▶ _Task details_: Write out exactly the lines from the start of the entries through the one that contains "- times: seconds", including both.

# # # #

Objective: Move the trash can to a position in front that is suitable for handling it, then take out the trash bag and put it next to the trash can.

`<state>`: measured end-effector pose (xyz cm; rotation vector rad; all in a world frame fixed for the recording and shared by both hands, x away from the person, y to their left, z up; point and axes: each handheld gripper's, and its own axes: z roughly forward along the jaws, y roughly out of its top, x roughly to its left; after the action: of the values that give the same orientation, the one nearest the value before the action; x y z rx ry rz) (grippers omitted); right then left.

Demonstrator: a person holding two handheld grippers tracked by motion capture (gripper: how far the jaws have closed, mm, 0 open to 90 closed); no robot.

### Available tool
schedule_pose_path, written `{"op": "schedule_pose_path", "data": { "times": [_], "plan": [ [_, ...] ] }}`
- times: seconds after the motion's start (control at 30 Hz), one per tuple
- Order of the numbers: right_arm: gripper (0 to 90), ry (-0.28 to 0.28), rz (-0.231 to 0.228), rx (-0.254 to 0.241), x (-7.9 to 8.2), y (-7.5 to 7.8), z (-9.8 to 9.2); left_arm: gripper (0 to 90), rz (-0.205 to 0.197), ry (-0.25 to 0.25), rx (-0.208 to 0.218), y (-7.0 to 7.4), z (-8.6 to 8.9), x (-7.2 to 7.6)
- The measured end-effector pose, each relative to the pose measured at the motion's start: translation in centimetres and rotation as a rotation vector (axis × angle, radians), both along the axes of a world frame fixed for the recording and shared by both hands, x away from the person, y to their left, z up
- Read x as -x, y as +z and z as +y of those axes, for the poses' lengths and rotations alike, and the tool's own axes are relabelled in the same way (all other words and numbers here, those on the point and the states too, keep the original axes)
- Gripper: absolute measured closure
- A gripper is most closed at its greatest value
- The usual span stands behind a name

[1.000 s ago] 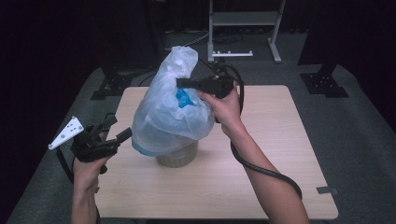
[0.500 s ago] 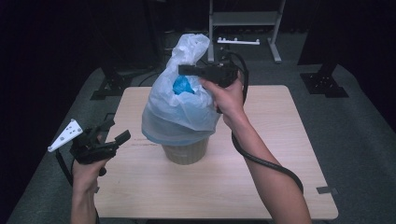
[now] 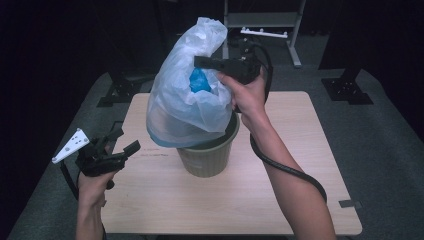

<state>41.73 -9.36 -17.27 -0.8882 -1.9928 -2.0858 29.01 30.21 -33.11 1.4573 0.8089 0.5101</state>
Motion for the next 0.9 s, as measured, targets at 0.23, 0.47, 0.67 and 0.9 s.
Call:
{"op": "schedule_pose_path", "data": {
  "times": [0.23, 0.47, 0.67, 0.9],
  "plan": [
    [89.5, -0.046, -0.014, -0.017, 0.3, 0.8, -2.7, 9.7, 0.005, 0.003, -0.003, -0.1, 0.0, -0.1],
    [89.5, -0.130, -0.037, -0.026, 1.2, 1.7, -7.2, 9.7, 0.014, 0.001, -0.007, -0.3, -0.2, -0.1],
    [89.4, -0.189, -0.038, -0.031, 1.9, 1.4, -10.7, 9.7, 0.020, -0.001, -0.011, -0.4, -0.5, -0.2],
    [89.4, -0.248, -0.026, -0.044, 2.7, 0.6, -14.6, 9.7, 0.024, -0.010, -0.023, -0.6, -1.0, -0.3]
  ]
}}
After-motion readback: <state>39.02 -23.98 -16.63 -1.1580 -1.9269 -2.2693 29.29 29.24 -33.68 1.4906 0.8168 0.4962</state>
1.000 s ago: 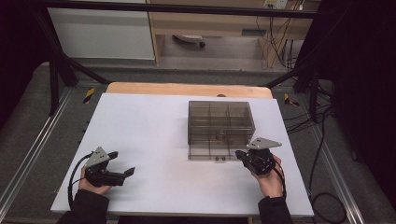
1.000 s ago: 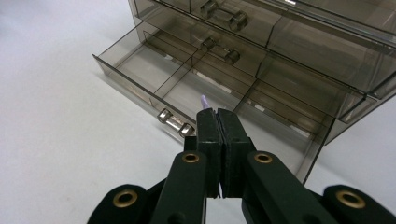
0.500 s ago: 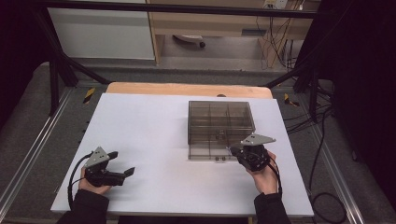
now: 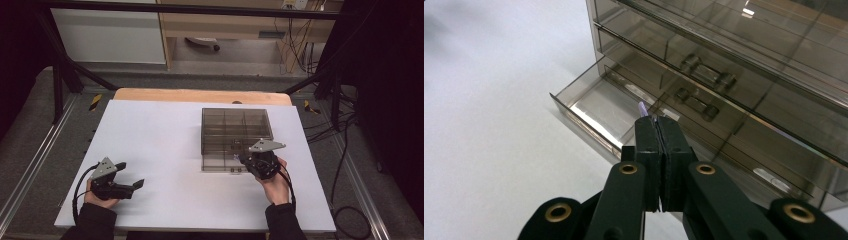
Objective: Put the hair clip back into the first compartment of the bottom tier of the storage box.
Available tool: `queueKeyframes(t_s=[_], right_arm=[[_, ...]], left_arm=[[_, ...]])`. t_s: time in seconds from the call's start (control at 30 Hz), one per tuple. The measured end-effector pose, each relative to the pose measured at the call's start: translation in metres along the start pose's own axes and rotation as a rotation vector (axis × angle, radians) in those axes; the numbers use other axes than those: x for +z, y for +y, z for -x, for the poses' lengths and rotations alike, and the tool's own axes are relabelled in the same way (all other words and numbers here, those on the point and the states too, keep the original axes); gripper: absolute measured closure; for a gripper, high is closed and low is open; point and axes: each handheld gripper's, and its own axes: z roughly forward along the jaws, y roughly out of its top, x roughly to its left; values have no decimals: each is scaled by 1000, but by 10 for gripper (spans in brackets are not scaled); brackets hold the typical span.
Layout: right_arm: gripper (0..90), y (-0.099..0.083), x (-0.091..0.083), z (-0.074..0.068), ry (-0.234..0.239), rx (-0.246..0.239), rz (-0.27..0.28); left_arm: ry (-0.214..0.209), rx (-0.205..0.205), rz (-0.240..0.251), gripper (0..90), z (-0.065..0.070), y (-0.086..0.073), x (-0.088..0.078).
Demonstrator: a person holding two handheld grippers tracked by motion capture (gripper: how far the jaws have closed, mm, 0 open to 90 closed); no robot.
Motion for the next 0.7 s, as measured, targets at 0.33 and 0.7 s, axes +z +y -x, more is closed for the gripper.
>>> queueKeyframes(t_s=[0.33,0.7], right_arm=[[894,11,11,-8,19,-14,-4],[895,17,23,-14,36,-18,-9]], left_arm=[[0,0,0,27,0,0,0],[0,0,1,27,0,0,0]])
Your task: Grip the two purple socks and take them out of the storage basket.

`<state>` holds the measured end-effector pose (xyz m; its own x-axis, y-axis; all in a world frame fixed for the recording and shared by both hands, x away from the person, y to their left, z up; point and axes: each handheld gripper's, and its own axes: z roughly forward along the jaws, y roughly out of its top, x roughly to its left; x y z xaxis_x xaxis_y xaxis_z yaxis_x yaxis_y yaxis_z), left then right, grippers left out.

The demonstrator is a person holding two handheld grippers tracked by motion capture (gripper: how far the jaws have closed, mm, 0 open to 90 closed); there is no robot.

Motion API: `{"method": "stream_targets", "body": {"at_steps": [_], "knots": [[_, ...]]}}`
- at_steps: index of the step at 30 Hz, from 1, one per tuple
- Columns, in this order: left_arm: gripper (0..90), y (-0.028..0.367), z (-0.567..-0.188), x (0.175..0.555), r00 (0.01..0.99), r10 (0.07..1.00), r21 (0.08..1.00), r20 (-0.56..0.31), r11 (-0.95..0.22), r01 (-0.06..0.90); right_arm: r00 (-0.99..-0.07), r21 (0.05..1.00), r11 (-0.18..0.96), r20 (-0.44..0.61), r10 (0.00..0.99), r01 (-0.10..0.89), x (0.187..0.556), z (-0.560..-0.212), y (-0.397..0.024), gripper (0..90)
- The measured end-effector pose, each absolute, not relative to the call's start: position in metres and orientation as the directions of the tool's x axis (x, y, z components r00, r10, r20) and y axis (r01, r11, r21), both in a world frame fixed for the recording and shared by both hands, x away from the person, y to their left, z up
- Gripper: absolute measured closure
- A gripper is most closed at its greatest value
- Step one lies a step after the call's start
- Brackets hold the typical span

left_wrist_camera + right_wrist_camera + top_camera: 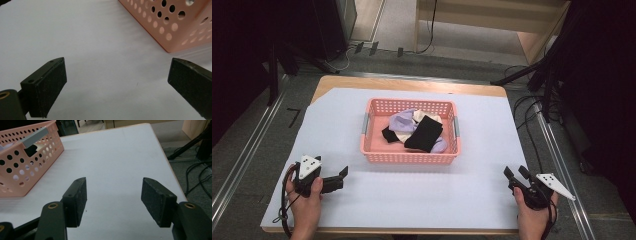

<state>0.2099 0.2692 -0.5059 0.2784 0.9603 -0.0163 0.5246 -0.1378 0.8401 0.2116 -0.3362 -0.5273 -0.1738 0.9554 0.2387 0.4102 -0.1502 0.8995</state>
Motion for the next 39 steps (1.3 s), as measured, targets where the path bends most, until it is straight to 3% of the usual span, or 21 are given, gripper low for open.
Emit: {"method": "stream_targets", "body": {"at_steps": [4,23,39], "knots": [[2.9,0.269,-0.506,0.21,0.282,0.959,0.841,-0.011,-0.144,0.521,-0.159,0.895,-0.17,0.254,0.954,0.412,0.212,-0.525,-0.331,37.5],[3.0,0.269,-0.506,0.21,0.285,0.959,0.842,-0.009,-0.146,0.519,-0.333,0.923,-0.07,0.206,0.92,0.378,0.245,-0.469,-0.25,39.3],[3.0,0.269,-0.506,0.21,0.284,0.959,0.839,-0.018,-0.14,0.525,-0.409,0.918,0.015,0.161,0.898,0.396,0.277,-0.45,-0.187,44.3]]}}
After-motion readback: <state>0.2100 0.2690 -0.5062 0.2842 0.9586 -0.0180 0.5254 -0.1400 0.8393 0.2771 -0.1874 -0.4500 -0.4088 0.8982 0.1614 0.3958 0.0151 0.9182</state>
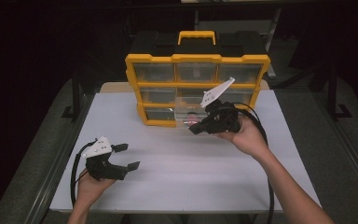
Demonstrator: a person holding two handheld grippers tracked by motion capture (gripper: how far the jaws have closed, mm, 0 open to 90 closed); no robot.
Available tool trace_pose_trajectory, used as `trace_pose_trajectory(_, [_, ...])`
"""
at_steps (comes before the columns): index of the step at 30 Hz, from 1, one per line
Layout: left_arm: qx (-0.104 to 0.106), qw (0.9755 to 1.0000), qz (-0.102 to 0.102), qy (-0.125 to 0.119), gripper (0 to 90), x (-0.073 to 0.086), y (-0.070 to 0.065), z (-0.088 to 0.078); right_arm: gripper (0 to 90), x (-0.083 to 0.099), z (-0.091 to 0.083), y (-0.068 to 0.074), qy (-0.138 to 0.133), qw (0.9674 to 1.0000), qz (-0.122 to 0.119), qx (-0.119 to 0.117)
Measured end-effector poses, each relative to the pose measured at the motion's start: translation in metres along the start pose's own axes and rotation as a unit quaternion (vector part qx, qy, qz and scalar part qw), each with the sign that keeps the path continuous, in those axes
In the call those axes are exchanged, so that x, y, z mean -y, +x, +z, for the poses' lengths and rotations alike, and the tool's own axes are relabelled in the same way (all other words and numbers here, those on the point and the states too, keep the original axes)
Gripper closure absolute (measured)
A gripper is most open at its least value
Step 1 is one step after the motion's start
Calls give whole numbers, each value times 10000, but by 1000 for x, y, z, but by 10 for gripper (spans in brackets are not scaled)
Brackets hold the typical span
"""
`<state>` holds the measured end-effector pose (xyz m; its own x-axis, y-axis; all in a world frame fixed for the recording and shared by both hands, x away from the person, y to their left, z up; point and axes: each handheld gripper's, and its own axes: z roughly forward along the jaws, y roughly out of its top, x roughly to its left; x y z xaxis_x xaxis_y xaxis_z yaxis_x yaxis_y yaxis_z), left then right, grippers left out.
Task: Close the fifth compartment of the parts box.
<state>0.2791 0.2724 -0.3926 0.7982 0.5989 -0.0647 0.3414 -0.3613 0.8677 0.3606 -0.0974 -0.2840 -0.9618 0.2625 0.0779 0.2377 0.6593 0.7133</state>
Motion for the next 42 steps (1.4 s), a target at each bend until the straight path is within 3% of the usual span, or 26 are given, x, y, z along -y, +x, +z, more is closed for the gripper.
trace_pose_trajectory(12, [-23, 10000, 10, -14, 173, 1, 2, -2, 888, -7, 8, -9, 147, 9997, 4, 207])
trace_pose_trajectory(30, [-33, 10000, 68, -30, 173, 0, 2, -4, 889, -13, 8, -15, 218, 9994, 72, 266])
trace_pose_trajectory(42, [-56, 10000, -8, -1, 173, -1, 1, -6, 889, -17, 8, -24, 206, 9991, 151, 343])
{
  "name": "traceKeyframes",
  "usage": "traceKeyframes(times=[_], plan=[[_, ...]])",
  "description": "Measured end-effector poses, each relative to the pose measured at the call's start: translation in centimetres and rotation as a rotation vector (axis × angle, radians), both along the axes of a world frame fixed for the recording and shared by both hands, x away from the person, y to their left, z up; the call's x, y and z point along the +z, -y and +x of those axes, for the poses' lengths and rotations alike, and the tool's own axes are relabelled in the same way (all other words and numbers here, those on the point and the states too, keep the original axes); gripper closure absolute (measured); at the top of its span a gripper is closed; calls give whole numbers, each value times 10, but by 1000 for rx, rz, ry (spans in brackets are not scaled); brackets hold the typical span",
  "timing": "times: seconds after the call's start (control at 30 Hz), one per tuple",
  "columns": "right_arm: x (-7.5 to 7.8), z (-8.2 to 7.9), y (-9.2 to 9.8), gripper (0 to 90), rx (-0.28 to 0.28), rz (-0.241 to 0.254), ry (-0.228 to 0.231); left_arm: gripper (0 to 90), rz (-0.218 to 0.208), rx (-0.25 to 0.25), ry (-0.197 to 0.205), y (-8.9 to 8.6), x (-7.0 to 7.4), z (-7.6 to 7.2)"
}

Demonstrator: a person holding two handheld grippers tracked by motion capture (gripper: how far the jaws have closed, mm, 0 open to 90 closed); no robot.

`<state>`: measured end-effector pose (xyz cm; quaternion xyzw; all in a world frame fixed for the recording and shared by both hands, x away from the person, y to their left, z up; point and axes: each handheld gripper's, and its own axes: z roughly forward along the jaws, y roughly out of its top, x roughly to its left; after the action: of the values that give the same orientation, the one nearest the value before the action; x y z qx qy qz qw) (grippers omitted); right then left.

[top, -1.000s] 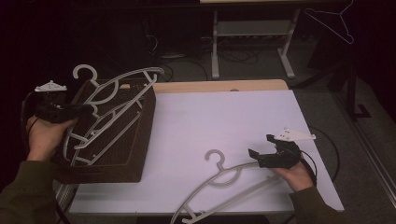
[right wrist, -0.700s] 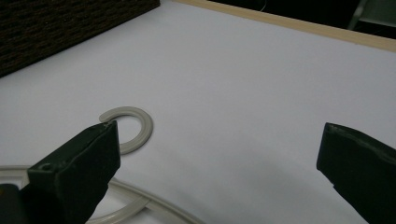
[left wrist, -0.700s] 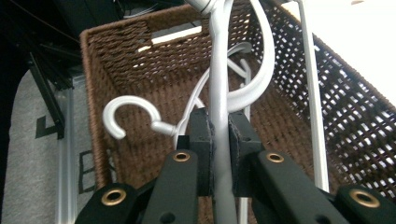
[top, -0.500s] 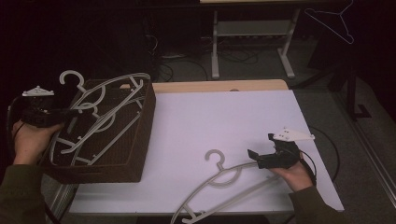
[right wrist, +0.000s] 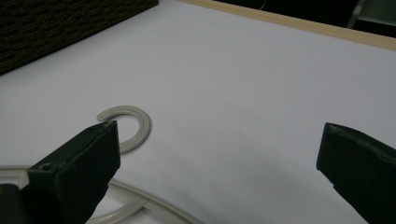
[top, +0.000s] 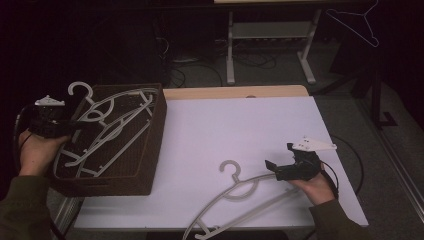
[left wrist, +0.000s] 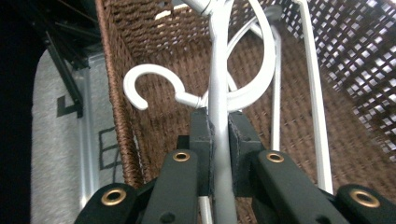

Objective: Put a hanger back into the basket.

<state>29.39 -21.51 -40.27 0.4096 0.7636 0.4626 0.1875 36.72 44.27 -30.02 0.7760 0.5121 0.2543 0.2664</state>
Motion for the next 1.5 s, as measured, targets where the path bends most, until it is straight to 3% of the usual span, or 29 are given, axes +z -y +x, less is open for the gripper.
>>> traceKeyframes(times=[0.3,0.6,1.07,1.1,1.2,1.3,1.5], plan=[[0,0,1,0,0,1,2,823,24,-3,-39,7,-21,9],[0,0,0,0,-1,1,-5,822,2,9,-61,3,-36,10],[0,0,0,0,0,0,-4,813,27,27,-159,5,-60,11],[0,1,0,0,3,-3,3,805,22,25,-160,5,-59,11],[0,0,0,0,-1,1,-1,638,22,33,-139,6,-57,11],[0,0,0,0,-1,2,1,550,14,34,-113,8,-53,10],[1,0,0,0,1,2,4,437,-58,-15,-54,17,-42,8]])
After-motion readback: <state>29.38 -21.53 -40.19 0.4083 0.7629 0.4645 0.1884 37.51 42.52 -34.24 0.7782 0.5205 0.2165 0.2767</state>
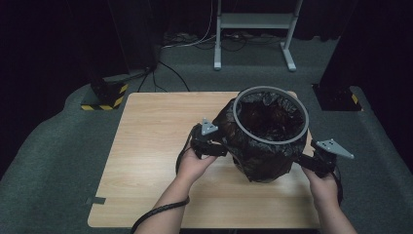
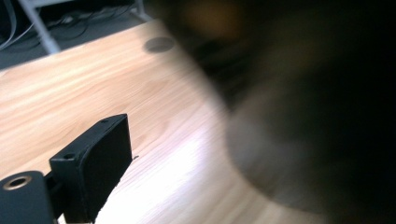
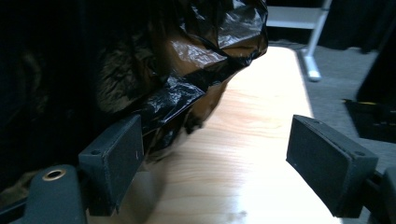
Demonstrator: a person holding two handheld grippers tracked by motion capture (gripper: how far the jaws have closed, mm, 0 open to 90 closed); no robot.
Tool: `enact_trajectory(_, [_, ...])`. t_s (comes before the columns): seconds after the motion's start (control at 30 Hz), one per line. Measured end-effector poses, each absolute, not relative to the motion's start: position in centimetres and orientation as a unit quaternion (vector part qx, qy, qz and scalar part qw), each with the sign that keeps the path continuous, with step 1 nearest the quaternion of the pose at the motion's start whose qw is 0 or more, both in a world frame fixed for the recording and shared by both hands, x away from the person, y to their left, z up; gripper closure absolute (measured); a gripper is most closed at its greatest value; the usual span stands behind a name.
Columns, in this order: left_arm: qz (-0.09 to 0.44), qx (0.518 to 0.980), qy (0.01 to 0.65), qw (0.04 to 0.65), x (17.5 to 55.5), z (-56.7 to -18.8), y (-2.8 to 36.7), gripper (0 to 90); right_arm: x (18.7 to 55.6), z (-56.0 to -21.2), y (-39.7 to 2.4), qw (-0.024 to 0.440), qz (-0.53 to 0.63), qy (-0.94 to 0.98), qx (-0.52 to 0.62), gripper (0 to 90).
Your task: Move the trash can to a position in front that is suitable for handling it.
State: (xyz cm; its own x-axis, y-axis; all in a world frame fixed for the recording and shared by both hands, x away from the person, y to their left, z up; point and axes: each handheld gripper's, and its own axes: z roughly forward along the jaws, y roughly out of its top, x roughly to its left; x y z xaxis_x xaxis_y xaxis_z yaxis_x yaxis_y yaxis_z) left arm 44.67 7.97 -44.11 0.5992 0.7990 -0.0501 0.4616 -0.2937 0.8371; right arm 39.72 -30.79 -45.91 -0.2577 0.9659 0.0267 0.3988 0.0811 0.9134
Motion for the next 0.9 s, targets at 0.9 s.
enact_trajectory(0.9, [0.182, 0.770, 0.395, 0.466, 47.6, -44.5, 5.5, 26.8, 42.4, -46.8, -30.3, 0.286, 0.439, 0.686, 0.505, 39.9])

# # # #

▶ _Answer section_:
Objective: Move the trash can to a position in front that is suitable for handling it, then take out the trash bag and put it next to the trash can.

`<state>`: measured end-effector pose (xyz cm; rotation vector rad; all in a world frame fixed for the recording and shared by both hands, x away from the person, y to their left, z up; point and axes: each handheld gripper's, and its own axes: z roughly forward along the jaws, y roughly out of its top, x roughly to its left; after the action: of the values that give the same orientation, the one nearest the value before the action; x y z rx ry rz) (grippers omitted); right then left.

Demonstrator: a person holding two handheld grippers tracked by motion capture (gripper: how far the jaws have closed, mm, 0 open to 90 closed); no robot.

### Available tool
schedule_pose_path, written `{"op": "schedule_pose_path", "data": { "times": [_], "plan": [ [_, ...] ] }}`
- times: seconds after the motion's start (control at 30 Hz), one per tuple

Nothing remains to be added to the response.